Que pensez-vous de la politique d’information et de prévention actuelle?
Il n‘y a aucune politique d‘information et de prévention. Depuis plus de 40 ans , ce sont des politiques répressives qui sont mises en œuvre. Derrière soi-disant une politique de prévention on caricature les jeunes qui « fument », les parents appellent car pensent que leurs enfants vont devenir schizophrènes….On dramatise la situation, cela n’a rien à voir avec une politique de prévention, d’é ducation.

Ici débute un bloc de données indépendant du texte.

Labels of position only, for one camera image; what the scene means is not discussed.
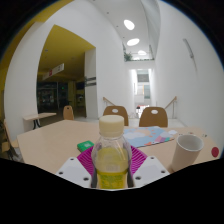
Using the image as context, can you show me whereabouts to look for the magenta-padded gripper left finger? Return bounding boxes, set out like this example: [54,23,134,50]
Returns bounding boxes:
[55,145,98,189]

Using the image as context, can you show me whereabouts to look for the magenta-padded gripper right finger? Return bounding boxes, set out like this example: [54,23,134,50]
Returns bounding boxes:
[129,145,170,189]

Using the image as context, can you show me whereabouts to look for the yellow drink bottle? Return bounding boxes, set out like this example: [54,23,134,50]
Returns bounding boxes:
[90,114,133,190]

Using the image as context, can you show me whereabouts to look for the small green box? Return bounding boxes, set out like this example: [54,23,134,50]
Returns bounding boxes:
[76,140,95,153]

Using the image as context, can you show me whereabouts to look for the colourful printed mat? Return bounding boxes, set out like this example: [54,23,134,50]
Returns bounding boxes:
[122,125,179,149]

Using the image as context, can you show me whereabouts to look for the white mug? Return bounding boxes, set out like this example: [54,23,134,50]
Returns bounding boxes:
[171,133,205,173]

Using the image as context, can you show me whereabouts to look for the small wooden side table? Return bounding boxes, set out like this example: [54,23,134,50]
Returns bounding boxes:
[22,112,58,130]

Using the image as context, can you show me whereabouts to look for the flat round red coaster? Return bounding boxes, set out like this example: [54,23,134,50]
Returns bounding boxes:
[210,146,220,159]

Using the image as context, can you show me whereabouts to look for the wooden stair handrail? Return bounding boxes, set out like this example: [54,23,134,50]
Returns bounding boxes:
[102,96,116,107]
[164,96,178,119]

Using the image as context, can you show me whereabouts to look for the dark shop shelf unit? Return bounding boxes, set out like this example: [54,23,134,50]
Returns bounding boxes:
[36,82,69,113]

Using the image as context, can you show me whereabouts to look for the dark pillar sign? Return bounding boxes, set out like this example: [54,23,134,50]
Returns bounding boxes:
[84,76,98,88]

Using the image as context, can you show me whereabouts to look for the hanging white sign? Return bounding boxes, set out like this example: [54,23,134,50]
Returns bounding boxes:
[41,63,65,82]

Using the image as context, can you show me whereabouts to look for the green balcony plant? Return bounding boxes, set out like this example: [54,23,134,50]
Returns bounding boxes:
[123,51,133,62]

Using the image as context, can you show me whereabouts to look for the oval ceiling lights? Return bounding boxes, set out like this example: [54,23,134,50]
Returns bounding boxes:
[123,18,148,57]

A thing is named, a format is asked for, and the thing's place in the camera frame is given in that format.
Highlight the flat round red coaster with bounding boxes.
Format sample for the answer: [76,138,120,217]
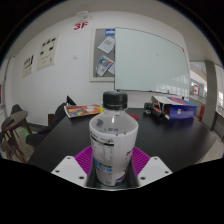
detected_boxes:
[128,113,141,122]

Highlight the small white wall poster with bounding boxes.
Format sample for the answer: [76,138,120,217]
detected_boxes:
[21,54,36,79]

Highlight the black office chair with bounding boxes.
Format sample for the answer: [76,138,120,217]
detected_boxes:
[25,95,78,148]

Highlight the blue and purple cardboard box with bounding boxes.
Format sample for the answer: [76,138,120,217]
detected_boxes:
[149,95,198,121]

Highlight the brown wooden chair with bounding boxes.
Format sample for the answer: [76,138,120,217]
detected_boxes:
[0,103,33,164]

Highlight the large wall whiteboard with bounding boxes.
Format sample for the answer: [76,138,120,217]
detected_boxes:
[114,27,191,95]

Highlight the large white wall poster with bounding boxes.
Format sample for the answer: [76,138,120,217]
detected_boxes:
[35,34,61,72]

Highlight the red wall floor sign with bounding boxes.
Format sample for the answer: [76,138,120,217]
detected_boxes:
[73,21,90,32]

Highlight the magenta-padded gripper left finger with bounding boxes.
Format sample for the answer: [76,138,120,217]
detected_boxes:
[50,145,98,189]

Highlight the colourful printed book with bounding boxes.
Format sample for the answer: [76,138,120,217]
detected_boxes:
[63,104,103,119]

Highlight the black and red tool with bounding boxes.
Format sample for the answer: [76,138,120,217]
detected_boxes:
[143,101,165,118]

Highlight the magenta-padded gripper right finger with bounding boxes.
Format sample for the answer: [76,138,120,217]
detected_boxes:
[126,146,174,190]

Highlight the clear white-labelled drink bottle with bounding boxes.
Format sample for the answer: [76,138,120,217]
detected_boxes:
[88,90,139,188]

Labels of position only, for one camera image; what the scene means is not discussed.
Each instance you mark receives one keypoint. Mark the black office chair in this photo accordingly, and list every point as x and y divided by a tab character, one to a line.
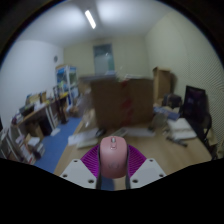
196	110

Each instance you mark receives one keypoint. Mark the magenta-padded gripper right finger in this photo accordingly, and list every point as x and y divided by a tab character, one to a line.
148	173

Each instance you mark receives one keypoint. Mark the blue book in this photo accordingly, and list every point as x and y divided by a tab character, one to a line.
166	113

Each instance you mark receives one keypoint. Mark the tall open cardboard box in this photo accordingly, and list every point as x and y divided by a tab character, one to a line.
162	83

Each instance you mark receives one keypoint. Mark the ceiling tube light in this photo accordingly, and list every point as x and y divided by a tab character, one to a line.
90	19

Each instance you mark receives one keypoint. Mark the pink computer mouse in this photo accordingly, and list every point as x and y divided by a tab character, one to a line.
113	157

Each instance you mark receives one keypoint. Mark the large brown cardboard box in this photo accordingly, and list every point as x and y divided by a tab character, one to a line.
121	103

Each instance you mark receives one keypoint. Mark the cluttered shelf unit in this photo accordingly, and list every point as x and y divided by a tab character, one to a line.
26	126

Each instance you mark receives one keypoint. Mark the white book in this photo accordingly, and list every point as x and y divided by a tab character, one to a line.
181	129

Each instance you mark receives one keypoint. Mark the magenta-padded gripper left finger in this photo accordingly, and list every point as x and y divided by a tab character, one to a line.
78	173

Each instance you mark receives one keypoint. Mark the blue glass display cabinet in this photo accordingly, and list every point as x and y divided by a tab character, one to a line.
67	81

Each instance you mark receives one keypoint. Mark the round wall clock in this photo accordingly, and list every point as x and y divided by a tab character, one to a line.
55	58

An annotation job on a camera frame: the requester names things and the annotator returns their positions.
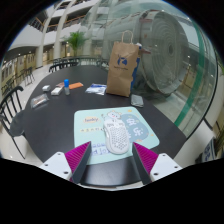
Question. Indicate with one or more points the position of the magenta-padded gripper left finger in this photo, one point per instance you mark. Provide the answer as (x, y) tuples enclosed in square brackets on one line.
[(58, 164)]

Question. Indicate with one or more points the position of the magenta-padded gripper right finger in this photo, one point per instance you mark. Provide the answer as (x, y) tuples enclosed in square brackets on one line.
[(164, 165)]

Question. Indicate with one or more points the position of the white perforated computer mouse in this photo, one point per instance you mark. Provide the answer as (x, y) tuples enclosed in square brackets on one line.
[(116, 138)]

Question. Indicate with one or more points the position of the light green cartoon mouse pad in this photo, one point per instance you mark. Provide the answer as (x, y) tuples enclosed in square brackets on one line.
[(90, 133)]

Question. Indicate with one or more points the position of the blue and white sign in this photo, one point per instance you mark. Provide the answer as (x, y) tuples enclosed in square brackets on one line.
[(209, 150)]

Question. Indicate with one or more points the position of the black spindle-back chair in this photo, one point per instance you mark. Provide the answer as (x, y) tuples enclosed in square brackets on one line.
[(16, 125), (55, 66)]

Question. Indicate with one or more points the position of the cookie in clear wrapper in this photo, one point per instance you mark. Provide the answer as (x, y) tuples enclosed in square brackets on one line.
[(39, 101)]

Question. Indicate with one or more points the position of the dark grey pouch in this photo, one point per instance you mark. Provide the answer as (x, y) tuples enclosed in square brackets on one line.
[(137, 100)]

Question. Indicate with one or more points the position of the cream rectangular box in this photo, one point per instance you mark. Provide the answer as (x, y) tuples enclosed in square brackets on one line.
[(57, 91)]

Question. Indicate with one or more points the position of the small white box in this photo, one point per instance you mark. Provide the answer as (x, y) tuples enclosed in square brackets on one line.
[(46, 88)]

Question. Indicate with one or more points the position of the small blue-capped bottle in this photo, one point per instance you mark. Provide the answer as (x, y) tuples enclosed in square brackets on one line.
[(66, 87)]

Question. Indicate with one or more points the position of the brown snack packet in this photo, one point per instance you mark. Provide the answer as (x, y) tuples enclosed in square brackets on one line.
[(60, 84)]

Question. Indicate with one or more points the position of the orange flat packet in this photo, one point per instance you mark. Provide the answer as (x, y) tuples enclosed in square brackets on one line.
[(76, 85)]

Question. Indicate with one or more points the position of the white and blue plastic packet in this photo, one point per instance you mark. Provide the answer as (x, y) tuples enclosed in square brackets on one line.
[(96, 89)]

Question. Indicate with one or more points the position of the group of black chairs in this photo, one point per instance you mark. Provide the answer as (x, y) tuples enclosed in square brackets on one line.
[(28, 74)]

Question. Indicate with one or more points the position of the brown paper bag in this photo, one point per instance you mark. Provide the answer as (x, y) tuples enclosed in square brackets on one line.
[(121, 73)]

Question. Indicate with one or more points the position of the large round white structure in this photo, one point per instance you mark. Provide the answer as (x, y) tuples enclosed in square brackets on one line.
[(166, 53)]

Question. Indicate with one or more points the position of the green potted palm plant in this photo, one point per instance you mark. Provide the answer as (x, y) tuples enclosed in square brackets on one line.
[(76, 40)]

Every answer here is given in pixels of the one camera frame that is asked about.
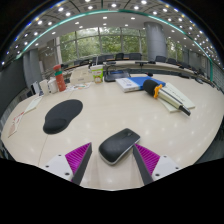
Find long curved conference desk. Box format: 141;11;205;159
63;59;221;91

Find blue-covered book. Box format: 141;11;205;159
115;75;167;93

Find ceiling lights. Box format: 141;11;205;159
1;0;224;78

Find black handheld microphone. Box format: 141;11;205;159
142;78;192;117

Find red and white booklet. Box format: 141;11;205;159
7;110;25;138

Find white cardboard box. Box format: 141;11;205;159
69;65;94;85

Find black conference console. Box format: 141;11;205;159
103;68;132;83

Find printed drink cup with straw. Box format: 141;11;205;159
90;64;105;84

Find white lidded mug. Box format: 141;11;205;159
47;77;59;94

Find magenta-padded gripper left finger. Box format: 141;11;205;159
42;142;93;186

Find colourful sticker sheet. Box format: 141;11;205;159
65;82;92;91

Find black computer mouse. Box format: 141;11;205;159
98;127;141;166

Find row of dark chairs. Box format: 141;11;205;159
73;52;208;76

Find black mouse pad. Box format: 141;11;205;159
42;98;84;135

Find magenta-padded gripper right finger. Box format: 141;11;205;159
132;143;182;186

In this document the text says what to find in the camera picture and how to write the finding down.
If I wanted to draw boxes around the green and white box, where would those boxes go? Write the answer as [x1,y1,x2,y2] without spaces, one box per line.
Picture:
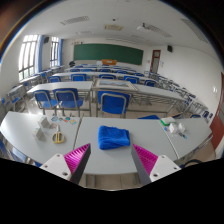
[160,116,177,126]

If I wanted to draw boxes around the group of ceiling lights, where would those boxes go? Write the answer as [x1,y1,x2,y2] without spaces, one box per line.
[59,14,205,42]

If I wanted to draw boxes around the white folded paper card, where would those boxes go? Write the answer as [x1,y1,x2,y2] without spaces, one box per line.
[36,115,51,130]
[31,127,47,141]

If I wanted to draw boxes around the brown door with window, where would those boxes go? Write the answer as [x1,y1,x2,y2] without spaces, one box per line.
[150,49,162,74]

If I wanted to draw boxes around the green chalkboard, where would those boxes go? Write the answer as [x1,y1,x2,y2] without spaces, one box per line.
[72,43,145,66]

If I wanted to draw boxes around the blue chair seat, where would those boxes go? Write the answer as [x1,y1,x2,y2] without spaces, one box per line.
[137,114,161,121]

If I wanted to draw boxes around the narrow window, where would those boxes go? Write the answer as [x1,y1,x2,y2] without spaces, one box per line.
[49,36,61,68]

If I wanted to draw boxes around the large window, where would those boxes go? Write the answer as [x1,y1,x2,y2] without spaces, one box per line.
[17,34,40,81]

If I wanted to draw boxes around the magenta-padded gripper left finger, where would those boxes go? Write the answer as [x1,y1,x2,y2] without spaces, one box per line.
[39,142,92,185]

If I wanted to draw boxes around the blue curtain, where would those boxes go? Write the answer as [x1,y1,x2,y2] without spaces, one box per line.
[58,37,65,66]
[34,34,45,74]

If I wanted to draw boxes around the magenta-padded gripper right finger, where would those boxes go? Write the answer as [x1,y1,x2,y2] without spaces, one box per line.
[130,143,182,186]

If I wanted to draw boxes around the blue towel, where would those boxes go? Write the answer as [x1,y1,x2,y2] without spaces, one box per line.
[97,124,131,151]

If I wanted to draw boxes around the ceiling air conditioner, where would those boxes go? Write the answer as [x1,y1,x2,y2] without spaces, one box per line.
[103,23,125,32]

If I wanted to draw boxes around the wooden lectern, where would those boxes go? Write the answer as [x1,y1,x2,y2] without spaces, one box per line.
[101,58,119,66]

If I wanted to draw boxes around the ceiling projector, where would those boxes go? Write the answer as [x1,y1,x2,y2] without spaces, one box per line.
[136,22,152,31]

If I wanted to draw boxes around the blue chair with metal frame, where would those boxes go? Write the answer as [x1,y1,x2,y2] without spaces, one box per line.
[97,90,131,119]
[52,87,85,118]
[33,89,58,116]

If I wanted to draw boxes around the yellow-handled scissors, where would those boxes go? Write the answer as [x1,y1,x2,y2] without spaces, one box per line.
[51,124,66,145]

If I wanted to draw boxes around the long grey desk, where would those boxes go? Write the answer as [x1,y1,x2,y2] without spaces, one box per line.
[26,80,94,97]
[91,78,188,103]

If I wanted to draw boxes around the group of blue chairs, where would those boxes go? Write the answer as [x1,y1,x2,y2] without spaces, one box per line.
[33,63,215,120]

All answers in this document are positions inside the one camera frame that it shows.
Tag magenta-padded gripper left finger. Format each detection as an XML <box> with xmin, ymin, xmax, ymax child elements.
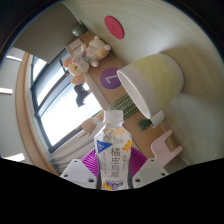
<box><xmin>59</xmin><ymin>148</ymin><xmax>100</xmax><ymax>190</ymax></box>

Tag flat round red coaster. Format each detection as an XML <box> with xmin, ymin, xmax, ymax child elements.
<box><xmin>103</xmin><ymin>15</ymin><xmax>125</xmax><ymax>40</ymax></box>

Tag white wall socket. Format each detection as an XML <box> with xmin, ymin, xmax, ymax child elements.
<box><xmin>68</xmin><ymin>39</ymin><xmax>83</xmax><ymax>51</ymax></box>

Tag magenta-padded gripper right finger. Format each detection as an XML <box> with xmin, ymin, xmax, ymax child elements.
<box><xmin>128</xmin><ymin>147</ymin><xmax>169</xmax><ymax>190</ymax></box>

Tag grey-green desk partition panel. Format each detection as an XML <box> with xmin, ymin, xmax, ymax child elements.
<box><xmin>11</xmin><ymin>1</ymin><xmax>84</xmax><ymax>64</ymax></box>

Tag small plant in white pot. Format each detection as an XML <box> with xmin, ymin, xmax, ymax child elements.
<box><xmin>137</xmin><ymin>110</ymin><xmax>166</xmax><ymax>133</ymax></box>

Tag clear drink bottle white cap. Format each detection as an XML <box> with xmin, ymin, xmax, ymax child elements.
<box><xmin>94</xmin><ymin>109</ymin><xmax>133</xmax><ymax>192</ymax></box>

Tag dark-framed window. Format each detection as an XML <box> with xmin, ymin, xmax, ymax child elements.
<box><xmin>29</xmin><ymin>48</ymin><xmax>104</xmax><ymax>154</ymax></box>

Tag white and yellow cup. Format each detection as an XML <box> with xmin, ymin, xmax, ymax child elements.
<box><xmin>116</xmin><ymin>53</ymin><xmax>185</xmax><ymax>120</ymax></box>

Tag dark horse figure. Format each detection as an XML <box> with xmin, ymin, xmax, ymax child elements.
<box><xmin>73</xmin><ymin>83</ymin><xmax>92</xmax><ymax>108</ymax></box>

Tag ceiling lights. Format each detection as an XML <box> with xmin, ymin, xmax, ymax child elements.
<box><xmin>0</xmin><ymin>54</ymin><xmax>26</xmax><ymax>163</ymax></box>

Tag tall green cactus figure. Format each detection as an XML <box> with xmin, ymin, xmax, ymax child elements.
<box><xmin>108</xmin><ymin>93</ymin><xmax>141</xmax><ymax>122</ymax></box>

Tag small round green cactus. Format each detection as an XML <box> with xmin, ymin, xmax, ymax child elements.
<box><xmin>71</xmin><ymin>22</ymin><xmax>88</xmax><ymax>38</ymax></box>

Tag round purple number sign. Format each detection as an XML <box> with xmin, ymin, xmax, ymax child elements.
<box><xmin>99</xmin><ymin>66</ymin><xmax>123</xmax><ymax>90</ymax></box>

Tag grey curtain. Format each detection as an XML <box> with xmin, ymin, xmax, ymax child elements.
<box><xmin>49</xmin><ymin>129</ymin><xmax>101</xmax><ymax>176</ymax></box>

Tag pink horse figure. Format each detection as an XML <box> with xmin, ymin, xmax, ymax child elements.
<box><xmin>150</xmin><ymin>129</ymin><xmax>184</xmax><ymax>169</ymax></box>

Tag beige plush mouse toy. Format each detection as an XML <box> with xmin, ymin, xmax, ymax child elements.
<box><xmin>63</xmin><ymin>35</ymin><xmax>112</xmax><ymax>85</ymax></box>

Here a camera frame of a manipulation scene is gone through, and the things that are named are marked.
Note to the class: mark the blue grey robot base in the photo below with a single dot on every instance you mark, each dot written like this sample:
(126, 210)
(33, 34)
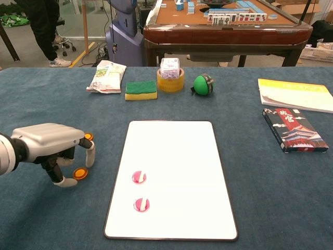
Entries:
(125, 44)

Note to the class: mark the green material pile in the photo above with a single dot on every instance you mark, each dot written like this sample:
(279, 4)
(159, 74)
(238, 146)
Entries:
(13, 20)

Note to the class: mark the mahjong tiles with black prints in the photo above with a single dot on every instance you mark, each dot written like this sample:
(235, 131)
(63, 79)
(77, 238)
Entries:
(220, 20)

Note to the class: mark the black bag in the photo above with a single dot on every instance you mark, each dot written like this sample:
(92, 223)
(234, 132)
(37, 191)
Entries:
(322, 31)

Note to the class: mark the white purple tissue pack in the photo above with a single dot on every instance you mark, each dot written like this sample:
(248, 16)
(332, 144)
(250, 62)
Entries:
(169, 67)

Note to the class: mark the dark red patterned box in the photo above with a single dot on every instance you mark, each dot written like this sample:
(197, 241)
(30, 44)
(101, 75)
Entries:
(296, 130)

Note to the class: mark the black bowl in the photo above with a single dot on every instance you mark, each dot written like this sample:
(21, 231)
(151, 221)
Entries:
(216, 2)

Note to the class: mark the white snack bag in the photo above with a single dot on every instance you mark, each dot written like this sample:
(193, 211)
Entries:
(106, 78)

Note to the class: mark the yellow tape roll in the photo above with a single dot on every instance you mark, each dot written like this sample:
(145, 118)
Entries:
(170, 87)

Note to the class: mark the white magnetic board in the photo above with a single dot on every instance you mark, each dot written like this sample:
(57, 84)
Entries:
(182, 169)

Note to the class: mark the pink disc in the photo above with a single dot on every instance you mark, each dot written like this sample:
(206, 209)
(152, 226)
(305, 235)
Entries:
(139, 177)
(141, 204)

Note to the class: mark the green yellow sponge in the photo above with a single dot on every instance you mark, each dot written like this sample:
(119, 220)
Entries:
(141, 89)

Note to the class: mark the mahjong tiles with red prints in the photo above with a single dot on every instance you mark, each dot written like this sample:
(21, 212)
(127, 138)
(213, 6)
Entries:
(248, 17)

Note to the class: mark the blue felt table cover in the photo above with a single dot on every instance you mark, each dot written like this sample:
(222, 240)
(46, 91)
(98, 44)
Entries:
(52, 221)

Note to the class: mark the blue backed mahjong tile wall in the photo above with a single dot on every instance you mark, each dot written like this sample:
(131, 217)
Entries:
(226, 11)

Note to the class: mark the wooden pole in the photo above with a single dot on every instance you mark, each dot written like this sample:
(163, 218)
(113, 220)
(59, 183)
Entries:
(84, 26)

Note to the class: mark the black table leg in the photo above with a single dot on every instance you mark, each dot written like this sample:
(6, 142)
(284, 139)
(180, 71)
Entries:
(10, 47)

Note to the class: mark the single blue mahjong tile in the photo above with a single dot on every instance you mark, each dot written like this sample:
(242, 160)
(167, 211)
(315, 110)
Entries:
(272, 16)

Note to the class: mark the brown mahjong table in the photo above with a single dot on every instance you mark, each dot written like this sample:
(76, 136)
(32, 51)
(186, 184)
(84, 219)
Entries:
(221, 36)

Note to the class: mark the person in black trousers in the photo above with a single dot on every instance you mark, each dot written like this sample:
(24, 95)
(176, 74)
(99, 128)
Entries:
(41, 26)

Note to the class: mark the white plastic basket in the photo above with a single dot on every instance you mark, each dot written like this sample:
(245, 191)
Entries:
(316, 54)

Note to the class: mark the black office chair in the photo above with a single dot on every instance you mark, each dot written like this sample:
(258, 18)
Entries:
(63, 41)

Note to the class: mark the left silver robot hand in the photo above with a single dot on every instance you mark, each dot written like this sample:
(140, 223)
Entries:
(49, 138)

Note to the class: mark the yellow white notebook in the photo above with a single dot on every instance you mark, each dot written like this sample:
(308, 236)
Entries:
(296, 96)

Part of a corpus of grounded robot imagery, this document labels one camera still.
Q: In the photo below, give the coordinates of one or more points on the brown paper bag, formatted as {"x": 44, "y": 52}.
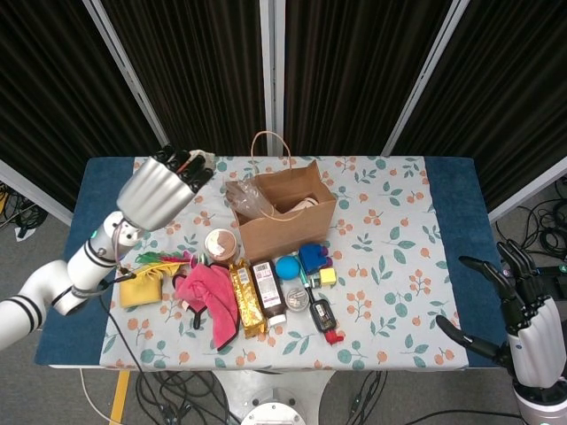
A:
{"x": 288, "y": 234}

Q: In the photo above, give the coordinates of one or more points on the yellow sponge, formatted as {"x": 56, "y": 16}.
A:
{"x": 139, "y": 292}

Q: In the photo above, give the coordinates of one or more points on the clear tub of paper clips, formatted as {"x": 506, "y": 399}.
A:
{"x": 297, "y": 299}

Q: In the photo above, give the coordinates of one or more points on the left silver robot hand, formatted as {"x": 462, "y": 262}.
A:
{"x": 155, "y": 195}

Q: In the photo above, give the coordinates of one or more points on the brown bottle with white cap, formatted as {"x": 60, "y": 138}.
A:
{"x": 268, "y": 292}

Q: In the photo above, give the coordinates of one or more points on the pink cloth with black trim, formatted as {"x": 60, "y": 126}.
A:
{"x": 212, "y": 301}

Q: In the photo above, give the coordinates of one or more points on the clear plastic cup stack sleeve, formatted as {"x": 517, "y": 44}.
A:
{"x": 246, "y": 197}

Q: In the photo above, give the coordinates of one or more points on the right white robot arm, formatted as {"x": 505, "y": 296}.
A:
{"x": 540, "y": 407}

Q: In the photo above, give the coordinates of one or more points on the colourful feather toy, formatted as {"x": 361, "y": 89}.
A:
{"x": 155, "y": 260}

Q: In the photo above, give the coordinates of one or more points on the blue ball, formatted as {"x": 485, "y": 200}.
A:
{"x": 287, "y": 268}

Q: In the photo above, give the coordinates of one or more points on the teal pen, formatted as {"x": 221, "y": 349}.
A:
{"x": 304, "y": 279}

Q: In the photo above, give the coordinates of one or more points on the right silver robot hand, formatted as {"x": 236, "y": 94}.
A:
{"x": 538, "y": 341}

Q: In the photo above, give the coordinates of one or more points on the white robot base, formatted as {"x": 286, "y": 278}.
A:
{"x": 270, "y": 389}

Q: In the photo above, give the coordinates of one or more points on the small purple block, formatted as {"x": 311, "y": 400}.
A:
{"x": 328, "y": 264}

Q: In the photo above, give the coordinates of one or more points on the clear jar with amber contents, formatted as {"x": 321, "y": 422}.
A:
{"x": 221, "y": 245}

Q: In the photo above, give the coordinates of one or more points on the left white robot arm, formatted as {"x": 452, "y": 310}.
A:
{"x": 53, "y": 283}

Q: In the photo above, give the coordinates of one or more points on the floral tablecloth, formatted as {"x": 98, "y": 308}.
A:
{"x": 390, "y": 288}

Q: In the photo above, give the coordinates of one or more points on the blue plastic building block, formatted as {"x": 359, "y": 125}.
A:
{"x": 311, "y": 258}

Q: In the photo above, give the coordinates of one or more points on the green white striped item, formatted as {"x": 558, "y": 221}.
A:
{"x": 203, "y": 259}

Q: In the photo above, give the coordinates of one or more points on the black pleated screen panel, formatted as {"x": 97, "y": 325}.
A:
{"x": 509, "y": 88}
{"x": 354, "y": 66}
{"x": 53, "y": 88}
{"x": 190, "y": 66}

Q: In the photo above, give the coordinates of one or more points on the blue table cover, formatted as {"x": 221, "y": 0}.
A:
{"x": 456, "y": 212}

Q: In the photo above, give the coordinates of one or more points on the yellow foam cube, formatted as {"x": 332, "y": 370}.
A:
{"x": 328, "y": 277}

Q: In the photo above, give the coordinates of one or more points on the black bottle with red cap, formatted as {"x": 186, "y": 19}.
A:
{"x": 320, "y": 314}

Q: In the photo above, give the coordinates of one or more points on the gold foil package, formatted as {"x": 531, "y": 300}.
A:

Quelles ont été vos réactions, aux commentaires de la Cour des Comptes,et face à la décision du Sénat de ne pas voter en l’état les subventions de la MILDT?
Que la Cour des comptes ait jugé que trop d‘opacité et de gabegie entouraient l‘ utilisation des fonds publics alloués à la lutte contre les drogues et la toxicomanie…c‘est un fait que nous ne pouvons que constater. Par contre, ce que nous savons de la Mildt, c‘est qu‘ elle a placé depuis 2007, comme priorité première de la politique intergouvernementale de lutte contre la drogue la stricte application de la loi, c‘est-à-dire la répression du trafic et de la consommation de stupéfiants. Actuellement, 35 % des fonds alloués à la MILDT vont à la police, 25 % à la gendarmerie, 20 % à la justice, 10 % aux douanes et 10 % aux actions de prévention…..La majorité des sénateurs a jugé que les fonds alloués à la prévention étaient bien trop faibles. Nous ne pouvons qu‘être d‘accord avec cela.
Pensez-vous que la France puisse suivre les traces des Pays Bas, du Portugal, de la République Tchèque, de la Grèce, et comme en Angleterre, en Suisse, ou en Allemagne, un débat objectif puisse s’instaurer?
Nous sommes favorables en France comme en Europe à la dépénalisation de toutes les drogues et la légalisation du cannabis, de sa production, sa distribution et sa consommation. Il faut évidemment qu‘un débat objectif puisse s‘instaurer afin d‘avancer vers cela.